I’ve always wondered what happens to the gymnast who places 11th in the Olympics, the student that doesn’t get admitted to Stanford, or the play write who never gets published. They must feel kind of worthless because no one will ever remember their name. Who won the most gold medals at the 2008 Olympics? That’s easy, Michael Phelps. Who placed 23rd in the 2008 Olympic Marathon? If you know the answer you must either be Italian or an extreme fan of running. Otherwise, my guess is that you DID NOT KNOW that it was Ottaviano Andriani from Italy, who ran 2:16:10. If you’re a runner you know that this mark is nothing to shake a stick at: Andriani’s time is extremely fast. If you’re just another guy or gal on the street, however, you’d know Michael Phelps’ name in a heart beat and not have the foggiest idea about Andriani.

Now do you see what I’m talking about? Getting validated by those around you is just as impossible as being perfect 100% of the time. If you’re not the best at what you do, you gain little credibility other than what self worth you hold inside yourself. Now, that’s not to dismiss self worth because it is extremely important: what it does mean is that even if you value yourself greatly, chances are you may not be as valued by others unless you have a compelling story to convince them.

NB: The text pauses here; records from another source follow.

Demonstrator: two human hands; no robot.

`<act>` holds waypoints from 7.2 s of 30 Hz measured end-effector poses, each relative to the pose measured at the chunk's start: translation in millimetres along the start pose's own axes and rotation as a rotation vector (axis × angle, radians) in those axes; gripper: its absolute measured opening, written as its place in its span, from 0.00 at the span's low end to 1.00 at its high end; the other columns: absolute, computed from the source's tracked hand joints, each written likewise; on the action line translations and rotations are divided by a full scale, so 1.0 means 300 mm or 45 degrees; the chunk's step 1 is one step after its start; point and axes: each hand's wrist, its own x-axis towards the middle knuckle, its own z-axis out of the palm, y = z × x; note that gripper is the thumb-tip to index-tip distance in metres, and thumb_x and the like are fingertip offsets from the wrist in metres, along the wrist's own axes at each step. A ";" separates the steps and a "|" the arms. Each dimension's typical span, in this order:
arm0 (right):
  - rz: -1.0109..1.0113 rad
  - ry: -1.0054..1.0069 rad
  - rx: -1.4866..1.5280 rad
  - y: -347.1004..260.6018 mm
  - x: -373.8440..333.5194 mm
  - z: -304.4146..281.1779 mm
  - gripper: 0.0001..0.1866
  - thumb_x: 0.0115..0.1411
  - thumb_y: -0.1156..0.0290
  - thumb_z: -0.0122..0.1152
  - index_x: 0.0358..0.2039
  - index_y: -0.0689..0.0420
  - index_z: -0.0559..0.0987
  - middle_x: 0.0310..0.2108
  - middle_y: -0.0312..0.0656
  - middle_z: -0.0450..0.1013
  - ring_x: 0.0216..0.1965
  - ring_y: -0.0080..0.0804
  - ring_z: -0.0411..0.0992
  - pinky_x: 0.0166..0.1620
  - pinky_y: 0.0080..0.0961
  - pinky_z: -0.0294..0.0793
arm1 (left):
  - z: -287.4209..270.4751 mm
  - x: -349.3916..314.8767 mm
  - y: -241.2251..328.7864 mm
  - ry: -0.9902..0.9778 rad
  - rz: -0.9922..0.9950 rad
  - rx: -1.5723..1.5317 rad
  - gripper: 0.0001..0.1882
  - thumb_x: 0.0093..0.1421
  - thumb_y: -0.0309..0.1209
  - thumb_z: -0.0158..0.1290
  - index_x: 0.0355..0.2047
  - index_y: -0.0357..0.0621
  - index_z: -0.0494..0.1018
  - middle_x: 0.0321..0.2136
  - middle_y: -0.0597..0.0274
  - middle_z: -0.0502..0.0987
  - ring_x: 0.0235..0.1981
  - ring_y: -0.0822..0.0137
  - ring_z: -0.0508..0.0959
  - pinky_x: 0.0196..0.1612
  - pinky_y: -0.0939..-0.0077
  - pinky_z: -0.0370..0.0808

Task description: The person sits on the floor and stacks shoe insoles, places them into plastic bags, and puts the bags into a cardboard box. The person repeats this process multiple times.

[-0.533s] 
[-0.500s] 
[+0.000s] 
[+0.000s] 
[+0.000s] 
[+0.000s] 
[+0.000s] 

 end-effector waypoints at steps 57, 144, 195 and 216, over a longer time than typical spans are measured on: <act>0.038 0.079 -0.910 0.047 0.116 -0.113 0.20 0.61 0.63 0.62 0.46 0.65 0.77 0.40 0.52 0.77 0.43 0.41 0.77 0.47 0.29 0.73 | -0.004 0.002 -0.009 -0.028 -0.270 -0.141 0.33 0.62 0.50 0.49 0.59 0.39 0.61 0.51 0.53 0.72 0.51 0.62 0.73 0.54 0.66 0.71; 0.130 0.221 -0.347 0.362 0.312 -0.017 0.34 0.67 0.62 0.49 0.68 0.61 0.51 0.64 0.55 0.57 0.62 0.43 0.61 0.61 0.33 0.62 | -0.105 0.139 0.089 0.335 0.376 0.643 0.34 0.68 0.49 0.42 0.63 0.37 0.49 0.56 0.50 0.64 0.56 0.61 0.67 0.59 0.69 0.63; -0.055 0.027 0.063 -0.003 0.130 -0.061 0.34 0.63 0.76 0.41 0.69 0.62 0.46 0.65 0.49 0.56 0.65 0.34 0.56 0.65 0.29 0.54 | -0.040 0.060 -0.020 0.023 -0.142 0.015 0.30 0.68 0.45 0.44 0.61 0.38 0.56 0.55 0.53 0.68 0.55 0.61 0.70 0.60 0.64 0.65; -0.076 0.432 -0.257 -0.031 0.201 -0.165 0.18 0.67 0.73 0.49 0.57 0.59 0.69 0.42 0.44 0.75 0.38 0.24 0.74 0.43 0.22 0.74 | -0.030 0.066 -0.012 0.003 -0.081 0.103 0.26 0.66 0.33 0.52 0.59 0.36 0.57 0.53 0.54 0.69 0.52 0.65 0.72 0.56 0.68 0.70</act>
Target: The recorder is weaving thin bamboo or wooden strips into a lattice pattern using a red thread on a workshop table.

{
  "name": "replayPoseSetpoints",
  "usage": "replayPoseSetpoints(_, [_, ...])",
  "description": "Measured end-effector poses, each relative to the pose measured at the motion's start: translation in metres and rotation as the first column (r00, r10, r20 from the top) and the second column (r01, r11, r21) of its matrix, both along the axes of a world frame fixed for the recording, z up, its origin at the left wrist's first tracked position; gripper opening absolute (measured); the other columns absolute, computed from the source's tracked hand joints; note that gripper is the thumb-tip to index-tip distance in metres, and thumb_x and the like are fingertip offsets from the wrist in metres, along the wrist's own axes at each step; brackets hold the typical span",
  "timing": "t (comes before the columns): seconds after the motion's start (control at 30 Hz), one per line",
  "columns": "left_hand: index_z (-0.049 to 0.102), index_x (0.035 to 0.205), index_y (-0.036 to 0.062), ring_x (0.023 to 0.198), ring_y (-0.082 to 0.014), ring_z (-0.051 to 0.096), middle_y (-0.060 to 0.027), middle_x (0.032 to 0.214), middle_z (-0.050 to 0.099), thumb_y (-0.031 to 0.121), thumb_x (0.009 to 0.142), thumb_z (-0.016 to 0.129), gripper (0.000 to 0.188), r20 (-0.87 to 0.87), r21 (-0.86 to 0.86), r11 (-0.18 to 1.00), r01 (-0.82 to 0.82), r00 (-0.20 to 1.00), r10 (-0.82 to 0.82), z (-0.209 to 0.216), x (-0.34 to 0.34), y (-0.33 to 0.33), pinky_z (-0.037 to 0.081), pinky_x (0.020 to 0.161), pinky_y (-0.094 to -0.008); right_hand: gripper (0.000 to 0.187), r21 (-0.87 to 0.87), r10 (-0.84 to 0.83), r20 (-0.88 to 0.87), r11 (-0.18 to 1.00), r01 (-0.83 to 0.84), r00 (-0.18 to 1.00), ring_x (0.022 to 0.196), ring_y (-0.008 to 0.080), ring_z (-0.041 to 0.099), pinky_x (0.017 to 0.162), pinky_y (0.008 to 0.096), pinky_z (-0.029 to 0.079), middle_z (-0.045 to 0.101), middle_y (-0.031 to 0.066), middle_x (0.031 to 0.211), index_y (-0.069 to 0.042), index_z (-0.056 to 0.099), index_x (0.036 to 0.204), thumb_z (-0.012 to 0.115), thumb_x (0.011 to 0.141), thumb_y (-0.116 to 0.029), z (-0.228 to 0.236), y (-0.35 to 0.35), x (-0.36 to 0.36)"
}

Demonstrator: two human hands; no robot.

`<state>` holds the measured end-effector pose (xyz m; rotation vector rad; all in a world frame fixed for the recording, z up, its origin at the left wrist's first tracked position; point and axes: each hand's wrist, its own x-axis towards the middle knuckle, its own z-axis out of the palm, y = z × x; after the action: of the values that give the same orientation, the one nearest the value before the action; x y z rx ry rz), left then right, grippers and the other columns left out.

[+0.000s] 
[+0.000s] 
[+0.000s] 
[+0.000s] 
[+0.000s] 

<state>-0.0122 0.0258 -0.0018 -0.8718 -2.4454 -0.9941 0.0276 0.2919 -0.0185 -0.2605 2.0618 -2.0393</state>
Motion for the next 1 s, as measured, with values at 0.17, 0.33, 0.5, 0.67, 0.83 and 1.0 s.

Therein is the essence of BPD. We don’t value ourselves unless others tell us we’re valued. This also holds true for most teenagers going through puberty. Unless you’re the hot guy at school or the Homecoming Queen, you feel rather worthless. The outside world isn’t kind unless you’ve got something amazing to offer. Otherwise, take your place at the back of the line.

Living with BPD in America would be much easier if we were more socialist and community oriented. Ut-oh, there go my Republican readers. Before you close the door, though, consider my thought. If a disease like BPD rules your life and so does a society that only values exceptional achievement, you feel utterly vacant of of value and no better than the dog sh*t on someone’s shoe.

Therein lies the lesson for sufferers of BPD: find ways to validate yourself. Find ways to encourage the betterment of your self worth; not to the point of conceit, but to a level where you can ignore everything happening around you and feel good about yourself.

Sadly, American culture DOES NOTHING for those with BPD. It’s an uphill slog until the very end. I struggle to find worth in myself on a daily basis. It would be much easier if society valued people by virtue of their existence opposed to what feat they can achieve.